There were three characters, a mother wolf traveling with a female pup and a male pup nearly as large as his mother. Although they lived in a land filled with sunsets that inspired beautiful wolf songs to rise from every hilltop, they were driven away by something worse than hunger. Their journey took them to a bridge so long they couldn’t see the other side. Behind them were wolves like themselves, thin and desperate. They weren’t sure what kind of creatures lived on the other side of the bridge but still, they were determined to get there. Suddenly in front of them loomed a fearsome beast with no eyes but many claws. He made the bridge shake so hard that they tumbled off, all except for the young male wolf who clung to the underside. He tried to pull himself up as he challenged the beast to fight. The beast loomed over him, roaring loudly with breath that crackled and smoked. Still the young wolf struggled to get back on the bridge. Then he felt something grab his feet from below. He kicked with all his strength but couldn’t loosen the hold. It wasn’t until he looked down that he saw his mother and sister wolves pulling his feet. They hadn’t fallen far. Just below the bridge was a forest of fruit and nut trees with branches reaching nearly to him. But he wouldn’t let go. He hauled himself up for battle. Just then the huge creature stomped down on his paw. His leg curled up at the monster’s touch as if scorched by fire and the wolf fell down, down, down to land on his mother wolf and sister wolf where they crouched in a tree. When he opened his eyes his mother was unable to speak and his sister unable to hear and his leg was twisted.

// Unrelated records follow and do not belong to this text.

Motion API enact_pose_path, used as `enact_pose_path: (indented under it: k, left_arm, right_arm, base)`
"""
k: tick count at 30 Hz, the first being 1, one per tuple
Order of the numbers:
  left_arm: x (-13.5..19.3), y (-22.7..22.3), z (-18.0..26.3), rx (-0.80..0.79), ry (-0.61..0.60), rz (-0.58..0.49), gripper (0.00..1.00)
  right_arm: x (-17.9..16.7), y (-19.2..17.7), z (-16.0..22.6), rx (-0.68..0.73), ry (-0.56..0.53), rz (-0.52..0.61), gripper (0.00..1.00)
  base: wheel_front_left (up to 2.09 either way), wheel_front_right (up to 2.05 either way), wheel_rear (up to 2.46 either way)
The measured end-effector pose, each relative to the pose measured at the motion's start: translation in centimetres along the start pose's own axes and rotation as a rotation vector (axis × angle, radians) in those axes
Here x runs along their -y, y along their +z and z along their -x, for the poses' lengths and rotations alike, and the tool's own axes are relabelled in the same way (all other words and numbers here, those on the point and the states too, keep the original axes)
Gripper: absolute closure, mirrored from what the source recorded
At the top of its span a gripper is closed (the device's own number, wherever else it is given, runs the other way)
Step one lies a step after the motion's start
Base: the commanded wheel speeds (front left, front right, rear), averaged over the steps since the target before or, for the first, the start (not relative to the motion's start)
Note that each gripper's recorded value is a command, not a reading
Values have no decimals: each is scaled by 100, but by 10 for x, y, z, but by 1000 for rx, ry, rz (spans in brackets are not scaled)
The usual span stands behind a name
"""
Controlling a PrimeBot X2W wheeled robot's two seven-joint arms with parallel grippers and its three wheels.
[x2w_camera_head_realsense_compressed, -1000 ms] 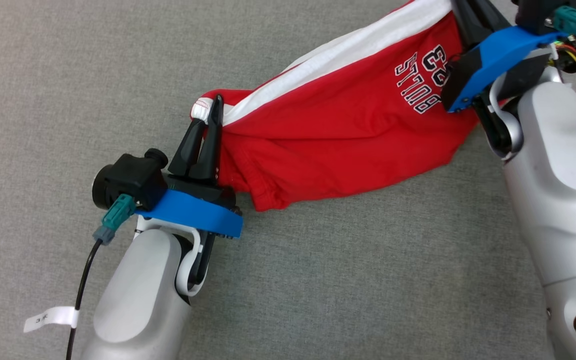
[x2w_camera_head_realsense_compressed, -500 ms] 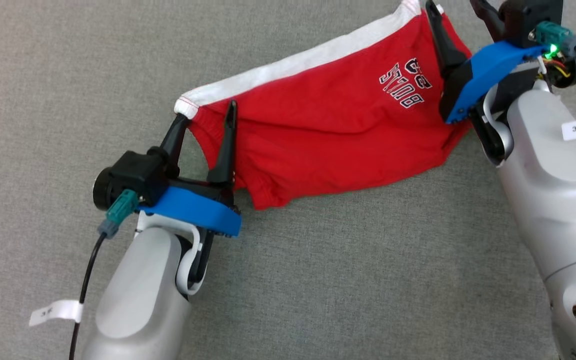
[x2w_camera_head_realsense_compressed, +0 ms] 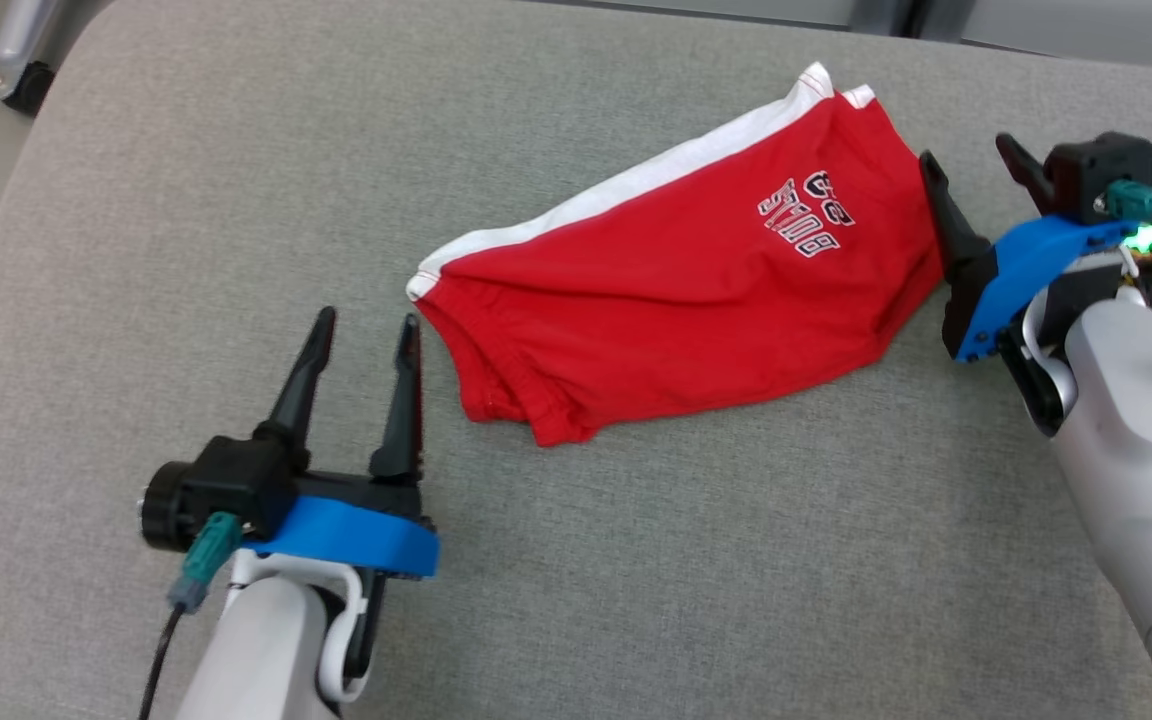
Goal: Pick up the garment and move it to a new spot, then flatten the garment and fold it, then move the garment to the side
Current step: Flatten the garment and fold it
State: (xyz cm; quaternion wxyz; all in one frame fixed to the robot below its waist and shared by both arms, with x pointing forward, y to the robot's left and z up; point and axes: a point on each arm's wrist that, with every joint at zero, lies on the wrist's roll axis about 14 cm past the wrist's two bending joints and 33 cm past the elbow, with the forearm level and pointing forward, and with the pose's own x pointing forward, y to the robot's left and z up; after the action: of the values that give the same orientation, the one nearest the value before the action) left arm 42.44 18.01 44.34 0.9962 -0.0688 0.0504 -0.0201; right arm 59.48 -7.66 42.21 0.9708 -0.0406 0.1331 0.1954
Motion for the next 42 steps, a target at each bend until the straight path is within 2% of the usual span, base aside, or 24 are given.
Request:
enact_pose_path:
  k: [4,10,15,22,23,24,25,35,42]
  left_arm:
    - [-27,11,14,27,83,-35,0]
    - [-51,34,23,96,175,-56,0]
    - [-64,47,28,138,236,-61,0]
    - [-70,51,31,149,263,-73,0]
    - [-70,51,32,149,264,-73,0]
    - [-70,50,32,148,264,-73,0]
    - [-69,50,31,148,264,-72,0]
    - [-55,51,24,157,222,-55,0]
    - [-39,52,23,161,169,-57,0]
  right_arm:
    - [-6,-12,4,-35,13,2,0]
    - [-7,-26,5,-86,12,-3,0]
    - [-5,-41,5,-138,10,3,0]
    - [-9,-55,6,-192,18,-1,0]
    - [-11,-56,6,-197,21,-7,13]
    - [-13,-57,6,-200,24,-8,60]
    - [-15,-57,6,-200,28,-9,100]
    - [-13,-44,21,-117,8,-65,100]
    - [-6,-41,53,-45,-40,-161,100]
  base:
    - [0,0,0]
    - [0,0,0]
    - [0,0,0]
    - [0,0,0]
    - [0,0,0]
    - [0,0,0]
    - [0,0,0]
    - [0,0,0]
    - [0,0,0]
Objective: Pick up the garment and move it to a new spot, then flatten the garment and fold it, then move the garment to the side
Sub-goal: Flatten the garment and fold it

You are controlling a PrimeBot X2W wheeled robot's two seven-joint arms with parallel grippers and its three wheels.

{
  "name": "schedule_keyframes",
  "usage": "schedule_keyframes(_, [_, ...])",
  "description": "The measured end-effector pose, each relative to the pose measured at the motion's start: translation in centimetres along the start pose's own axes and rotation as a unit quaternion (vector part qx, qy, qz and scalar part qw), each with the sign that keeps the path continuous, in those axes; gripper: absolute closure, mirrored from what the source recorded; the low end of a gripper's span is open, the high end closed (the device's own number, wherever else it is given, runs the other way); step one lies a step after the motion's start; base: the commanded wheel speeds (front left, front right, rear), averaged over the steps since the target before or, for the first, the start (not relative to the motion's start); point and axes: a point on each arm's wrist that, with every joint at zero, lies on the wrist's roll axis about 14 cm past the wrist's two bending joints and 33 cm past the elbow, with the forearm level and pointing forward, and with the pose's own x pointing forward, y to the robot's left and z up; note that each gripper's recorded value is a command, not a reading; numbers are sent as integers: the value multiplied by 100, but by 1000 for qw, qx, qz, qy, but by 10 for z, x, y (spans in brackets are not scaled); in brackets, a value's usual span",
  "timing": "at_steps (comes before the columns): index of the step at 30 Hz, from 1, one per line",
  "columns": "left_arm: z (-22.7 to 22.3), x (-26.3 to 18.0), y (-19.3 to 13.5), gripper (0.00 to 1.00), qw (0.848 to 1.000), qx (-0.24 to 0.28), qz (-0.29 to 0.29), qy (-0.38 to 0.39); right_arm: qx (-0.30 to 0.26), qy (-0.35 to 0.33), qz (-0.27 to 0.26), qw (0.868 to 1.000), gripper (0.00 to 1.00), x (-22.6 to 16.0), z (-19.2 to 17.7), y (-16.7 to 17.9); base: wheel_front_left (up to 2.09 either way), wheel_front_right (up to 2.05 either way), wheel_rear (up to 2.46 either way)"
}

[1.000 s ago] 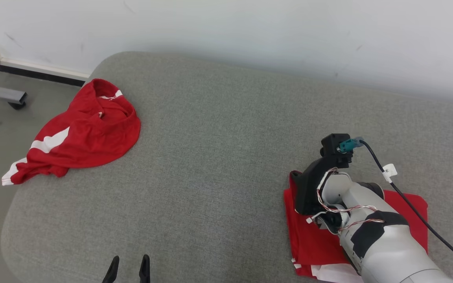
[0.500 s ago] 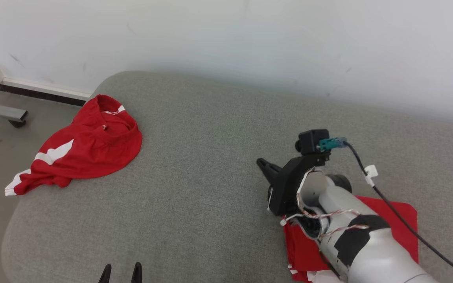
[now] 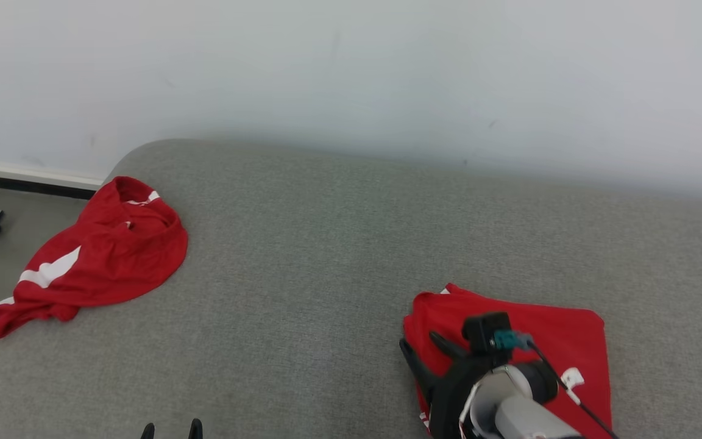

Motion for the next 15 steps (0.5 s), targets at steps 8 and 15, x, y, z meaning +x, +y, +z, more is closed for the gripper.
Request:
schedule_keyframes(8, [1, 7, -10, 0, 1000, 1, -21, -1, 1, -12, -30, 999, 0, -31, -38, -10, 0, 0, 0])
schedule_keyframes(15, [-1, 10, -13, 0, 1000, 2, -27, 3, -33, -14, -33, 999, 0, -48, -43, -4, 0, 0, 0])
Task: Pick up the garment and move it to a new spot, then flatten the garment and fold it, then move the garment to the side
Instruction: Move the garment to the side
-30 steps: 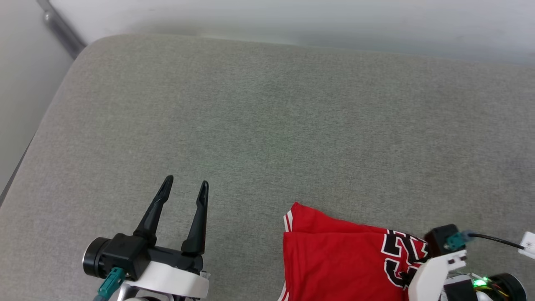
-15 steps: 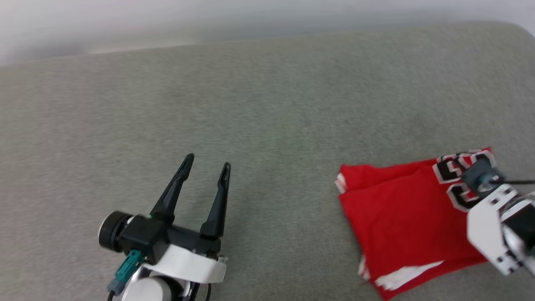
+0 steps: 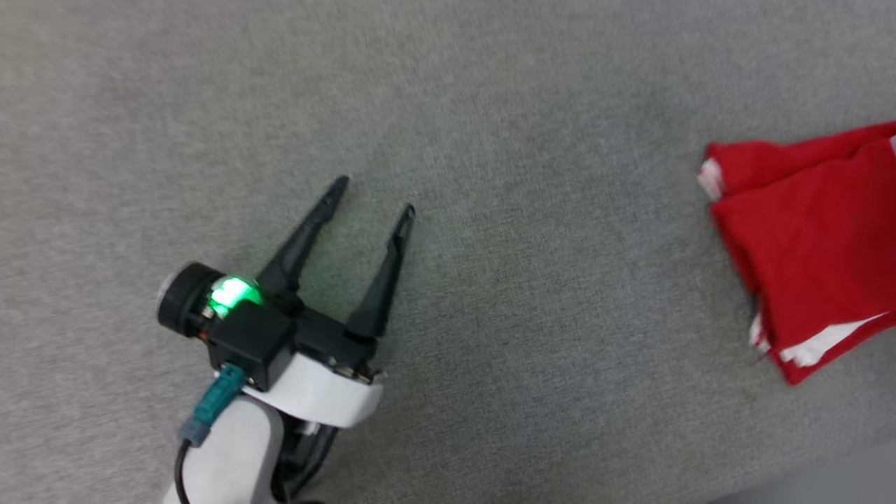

The story went on through the night. The boy and girl sat enraptured as their mother unfolded a tale rich as legend. The wolf characters trekked through strange forests finding nourishment that slowly began to heal them. Brightly colored birds taught them to fly. When the rocks under their feet started to crumble the wolf family lifted in the air, soaring toward mirrored mountains that appeared in the distance. The mother wolf could now speak in a whisper, the female pup could hear loud sounds, and the nearly grown male pup’s leg was nearly straight. Their fur prickled in fear but their journey had made them powerful in ways they were only now beginning to recognize. By the time they landed they knew that together they were invincible.

The story ended as the craft came to a halt. The girl held back, looking out the window at the unfamiliar surroundings. The mother stood, taking the boy and girl’s hands. “We have arrived,” she said. “No more of my stories. It is time for you to tell stories to me.”

Passengers streamed past them, people whose clothes and skin looked as foreign as mythical creatures. Most of them looked straight ahead but some of them smiled at the family. Their mother said to her children in a voice fierce with pride, “Always remember the word “immigrant.” It means you are one of the strong.”